• **How to complete this task**: Within the listing below, give again exactly the lines between the one containing "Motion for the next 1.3" and the one containing "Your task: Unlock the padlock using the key", inclusive, pictures left aside.

• **Listed records**:
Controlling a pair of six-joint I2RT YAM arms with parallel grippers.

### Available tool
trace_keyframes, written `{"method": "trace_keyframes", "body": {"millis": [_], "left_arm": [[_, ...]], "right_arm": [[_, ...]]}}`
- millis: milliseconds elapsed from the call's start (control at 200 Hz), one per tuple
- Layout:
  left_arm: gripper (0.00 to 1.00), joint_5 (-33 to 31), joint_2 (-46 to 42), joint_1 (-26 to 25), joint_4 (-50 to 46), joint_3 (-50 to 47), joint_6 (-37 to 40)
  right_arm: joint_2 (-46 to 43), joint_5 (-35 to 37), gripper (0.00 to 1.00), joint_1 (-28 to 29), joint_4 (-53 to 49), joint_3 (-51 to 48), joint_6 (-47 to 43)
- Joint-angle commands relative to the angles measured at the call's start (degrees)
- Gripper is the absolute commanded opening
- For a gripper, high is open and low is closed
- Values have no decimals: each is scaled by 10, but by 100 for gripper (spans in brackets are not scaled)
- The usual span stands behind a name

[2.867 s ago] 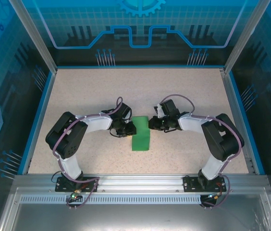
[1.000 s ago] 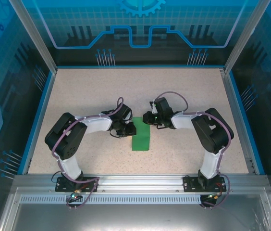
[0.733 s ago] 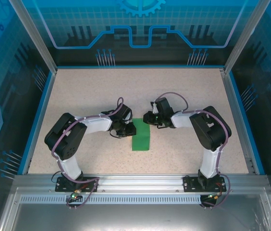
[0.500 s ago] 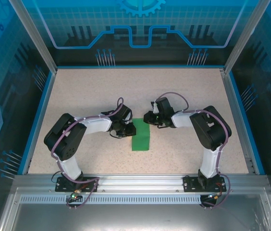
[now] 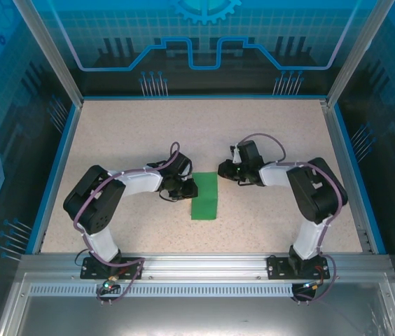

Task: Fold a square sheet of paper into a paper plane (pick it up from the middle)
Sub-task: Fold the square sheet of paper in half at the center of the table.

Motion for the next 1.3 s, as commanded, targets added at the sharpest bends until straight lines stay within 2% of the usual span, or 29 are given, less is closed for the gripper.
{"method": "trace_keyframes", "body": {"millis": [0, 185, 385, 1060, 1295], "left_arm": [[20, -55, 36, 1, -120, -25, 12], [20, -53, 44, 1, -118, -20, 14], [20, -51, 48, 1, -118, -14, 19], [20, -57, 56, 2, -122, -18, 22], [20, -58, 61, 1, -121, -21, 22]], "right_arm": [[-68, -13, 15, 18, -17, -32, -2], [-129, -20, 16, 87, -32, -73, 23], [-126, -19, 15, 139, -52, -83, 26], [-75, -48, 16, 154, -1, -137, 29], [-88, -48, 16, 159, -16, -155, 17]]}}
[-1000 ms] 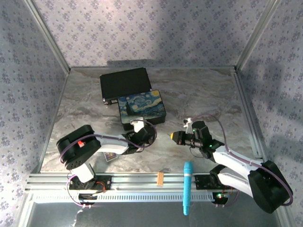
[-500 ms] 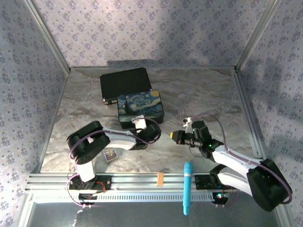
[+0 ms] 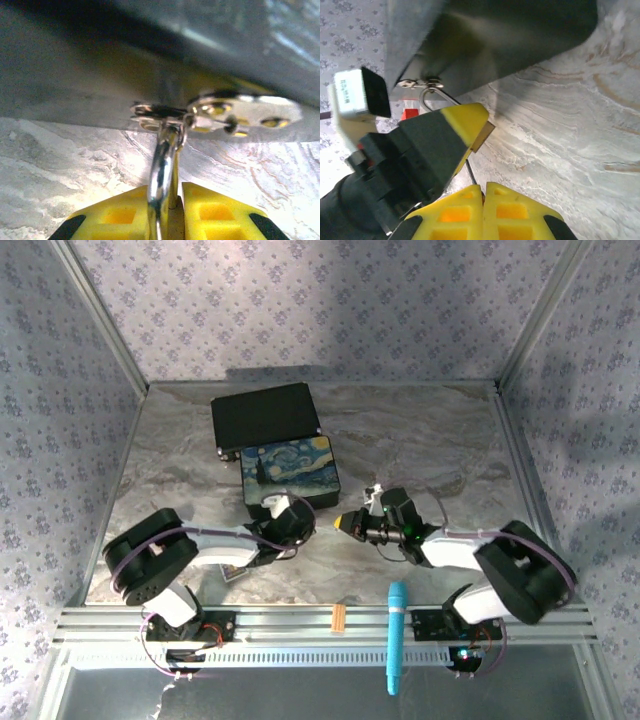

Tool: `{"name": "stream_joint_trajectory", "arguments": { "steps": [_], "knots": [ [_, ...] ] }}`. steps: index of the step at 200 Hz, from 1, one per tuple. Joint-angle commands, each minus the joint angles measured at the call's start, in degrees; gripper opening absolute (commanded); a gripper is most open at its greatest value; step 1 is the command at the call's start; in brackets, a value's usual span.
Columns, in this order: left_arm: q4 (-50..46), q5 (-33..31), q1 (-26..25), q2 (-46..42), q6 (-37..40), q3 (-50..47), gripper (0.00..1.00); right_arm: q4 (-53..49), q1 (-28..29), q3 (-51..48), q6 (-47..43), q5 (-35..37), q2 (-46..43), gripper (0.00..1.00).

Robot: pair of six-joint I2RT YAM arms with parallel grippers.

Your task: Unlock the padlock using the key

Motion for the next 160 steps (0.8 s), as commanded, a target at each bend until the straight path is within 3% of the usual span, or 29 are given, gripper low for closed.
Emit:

• **Task solution**:
Motion for the next 1.3 s, as commanded, targets added at the sharpest bends until straight lines stay within 2% of the usual span, or 29 are given, less is closed for the gripper.
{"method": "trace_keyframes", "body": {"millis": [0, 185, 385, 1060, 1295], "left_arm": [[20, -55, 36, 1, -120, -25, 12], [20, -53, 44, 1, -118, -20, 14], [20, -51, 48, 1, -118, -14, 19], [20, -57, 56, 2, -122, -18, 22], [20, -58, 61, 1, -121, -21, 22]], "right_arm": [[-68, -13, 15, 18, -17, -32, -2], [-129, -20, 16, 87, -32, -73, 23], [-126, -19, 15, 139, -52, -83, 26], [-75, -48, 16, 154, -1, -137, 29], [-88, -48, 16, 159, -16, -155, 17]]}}
[-1000 ms] 
[-500 ms] 
[+0 ms] 

Tool: `{"name": "stream_joint_trajectory", "arguments": { "steps": [_], "knots": [ [_, ...] ] }}`. steps: index of the step at 200 Hz, from 1, one per tuple. Joint-angle commands, each minus the joint angles measured at the call's start, in degrees; gripper opening absolute (commanded); a gripper is most open at its greatest value; step 1 is the command at the call's start; in brackets, a value's usual span.
Columns, in this order: left_arm: q4 (-50..46), q5 (-33..31), q1 (-26..25), q2 (-46..42), q6 (-37..40), q3 (-50..47), gripper (0.00..1.00); right_arm: q4 (-53..49), q1 (-28..29), q3 (-51..48), q6 (-47..43), q5 (-35..37), q2 (-46..43), gripper (0.00..1.00).

Robot: pair of six-joint I2RT YAM arms with parallel grippers.

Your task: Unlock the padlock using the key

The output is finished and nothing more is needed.